Data Science Capstone - Data Exploration

Summary

Datasets are being reduced in size by sampling and being loaded into the standard Corpora format for text mining. Data are being cleaned to allow basic statistical analysis of the sample texts. Plots have been generated for most frequent words and for the example of a 4-gram, that is a 4-word token. The next steps would be to generate 2-,3- and 4-grams as reference data for the prediction of text to be typed.

Introduction and approach

The main idea for creating the text prediction application is to analyze the text files and extract most common sequence of words (n-grams) and store these in objects as reference for the application. As for larger “n” (say 3 or 4) the number of combinations are very high and it is clearly envisaged that memory and processing times will become an issue, fallback approaches need to be considered. At this stage the ideas are to move from larger n’s to lower, consider wordstemming or clustering or similarity analysis of words in the texts.

After getting familiarized with the task to create a text prediction application, text mining in general and the “tm” in particular as well as some basic data exploration, the approach taken so far is basically the following

As the data sets are very large and processing takes a long time and or is hitting memory capacity problems, samples of 1%, 3% and 10% of the original size have been created. Those are stored in specific directories, example: “en_US_1per”.
There are different options to build variations of the class “corpus”, which is key for text mining. However, technical issues have been encountered in particular when analyzing n-grams, i.e. this option appear to be only working when buidling a “VCorpus” from a vectorsource meaning that all invidual tweets, news and blogs are becoming a text-document within the corpus.
This allows the analysis of smaller chunks and comparison of the results.

Function definitions for building Corpora from sample text files.
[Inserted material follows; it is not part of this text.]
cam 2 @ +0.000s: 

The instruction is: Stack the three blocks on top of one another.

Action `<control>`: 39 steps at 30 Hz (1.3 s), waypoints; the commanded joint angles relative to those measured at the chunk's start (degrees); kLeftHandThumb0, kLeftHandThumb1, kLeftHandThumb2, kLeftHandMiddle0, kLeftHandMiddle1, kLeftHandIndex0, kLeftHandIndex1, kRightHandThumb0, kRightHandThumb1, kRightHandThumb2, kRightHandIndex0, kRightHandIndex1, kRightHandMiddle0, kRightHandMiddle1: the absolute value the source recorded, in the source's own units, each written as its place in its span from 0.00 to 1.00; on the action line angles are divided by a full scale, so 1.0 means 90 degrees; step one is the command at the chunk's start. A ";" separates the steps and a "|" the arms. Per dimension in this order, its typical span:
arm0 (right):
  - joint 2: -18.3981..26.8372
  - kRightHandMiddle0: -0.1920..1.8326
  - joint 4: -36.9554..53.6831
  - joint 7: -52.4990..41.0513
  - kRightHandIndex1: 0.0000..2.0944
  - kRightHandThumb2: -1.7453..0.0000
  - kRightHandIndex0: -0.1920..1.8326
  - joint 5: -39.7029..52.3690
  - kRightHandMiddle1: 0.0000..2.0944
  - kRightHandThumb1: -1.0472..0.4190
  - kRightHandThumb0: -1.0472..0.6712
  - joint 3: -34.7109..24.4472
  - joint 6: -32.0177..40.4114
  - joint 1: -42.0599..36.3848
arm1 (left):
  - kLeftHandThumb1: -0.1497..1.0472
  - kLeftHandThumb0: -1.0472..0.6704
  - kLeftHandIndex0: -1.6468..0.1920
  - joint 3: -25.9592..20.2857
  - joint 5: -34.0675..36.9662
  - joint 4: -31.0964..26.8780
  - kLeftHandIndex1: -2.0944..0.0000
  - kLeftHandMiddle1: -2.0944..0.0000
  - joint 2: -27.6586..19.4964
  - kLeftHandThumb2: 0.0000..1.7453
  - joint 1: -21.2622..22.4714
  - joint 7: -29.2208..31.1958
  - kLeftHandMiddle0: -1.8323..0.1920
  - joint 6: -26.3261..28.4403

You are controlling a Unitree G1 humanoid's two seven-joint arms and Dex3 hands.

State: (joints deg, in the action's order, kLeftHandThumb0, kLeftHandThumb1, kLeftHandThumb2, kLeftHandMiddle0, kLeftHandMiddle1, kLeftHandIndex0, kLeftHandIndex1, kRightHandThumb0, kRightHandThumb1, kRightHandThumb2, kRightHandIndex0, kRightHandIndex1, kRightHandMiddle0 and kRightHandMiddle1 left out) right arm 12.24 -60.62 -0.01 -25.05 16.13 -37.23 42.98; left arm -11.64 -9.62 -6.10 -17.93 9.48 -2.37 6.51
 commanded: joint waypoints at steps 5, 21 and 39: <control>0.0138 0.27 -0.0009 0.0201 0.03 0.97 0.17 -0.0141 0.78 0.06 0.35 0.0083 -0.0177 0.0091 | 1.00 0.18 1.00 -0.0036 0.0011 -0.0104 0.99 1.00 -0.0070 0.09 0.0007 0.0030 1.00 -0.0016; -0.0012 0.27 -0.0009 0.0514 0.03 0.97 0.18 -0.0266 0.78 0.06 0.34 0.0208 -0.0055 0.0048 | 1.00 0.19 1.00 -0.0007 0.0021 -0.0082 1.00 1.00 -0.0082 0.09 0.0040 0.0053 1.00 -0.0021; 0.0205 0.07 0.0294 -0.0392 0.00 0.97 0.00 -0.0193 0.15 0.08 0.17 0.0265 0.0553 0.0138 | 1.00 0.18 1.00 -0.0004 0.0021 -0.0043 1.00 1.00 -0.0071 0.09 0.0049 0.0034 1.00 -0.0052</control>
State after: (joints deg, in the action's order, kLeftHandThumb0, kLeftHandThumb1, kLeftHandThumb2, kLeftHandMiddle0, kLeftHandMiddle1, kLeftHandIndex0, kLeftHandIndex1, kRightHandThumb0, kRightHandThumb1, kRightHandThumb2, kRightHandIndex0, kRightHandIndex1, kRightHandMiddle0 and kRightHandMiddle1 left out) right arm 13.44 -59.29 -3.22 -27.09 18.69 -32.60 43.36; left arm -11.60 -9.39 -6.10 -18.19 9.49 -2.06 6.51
Corpus for directory-source
VCorpus for directory-source
Corpus for vector-source
VCorpus for vector-source

createCorpus_D <- function(filepath,filename) {

  ds <- DirSource(filepath, pattern = filename, mode = "text", encoding = "UTF-8")
  
  Corpus(ds, readerControl=list(readPlain, language="en_US", load=TRUE))
}

createVCorpus_D <- function(filepath,filename) {

  ds <- DirSource(filepath, pattern = filename, mode = "text", encoding = "UTF-8")
  
  VCorpus(ds, readerControl=list(readPlain, language="en_US", load=TRUE))
}

createCorpus <- function(filepath) {
  conn <- file(filepath, "r")
  fulltext <- readLines(conn)
  close(conn)
  
  vs <- VectorSource(fulltext)
  Corpus(vs, readerControl=list(readPlain, language="en_US", load=TRUE))
}

createVCorpus <- function(filepath) {
  conn <- file(filepath, "r")
  fulltext <- readLines(conn)
  close(conn)
  
  vs <- VectorSource(fulltext)
  VCorpus(vs, readerControl=list(readPlain, language="en_US", load=TRUE))
}

all_corp <- createCorpus_D("./en_US_1per/",NULL)
# str(all_corp)                          
# object.size(all_corp)

Loading and leaning the text-files in a single simple corpus

Two helper functions have been defined to turn character-strings to space or to replace against another string. These are being used in combination with existing functions (e.g. “removePunctuation”) to clean-up the textfiles. Actually “replaceBy” is not used in this document. The function ‘tolower’ which requires also a content_transformer wrapper is taking very high processing times, which lead to the idea of replacing Uppercase characters separately to lowercase (this did in fact run much faster, but would require more code).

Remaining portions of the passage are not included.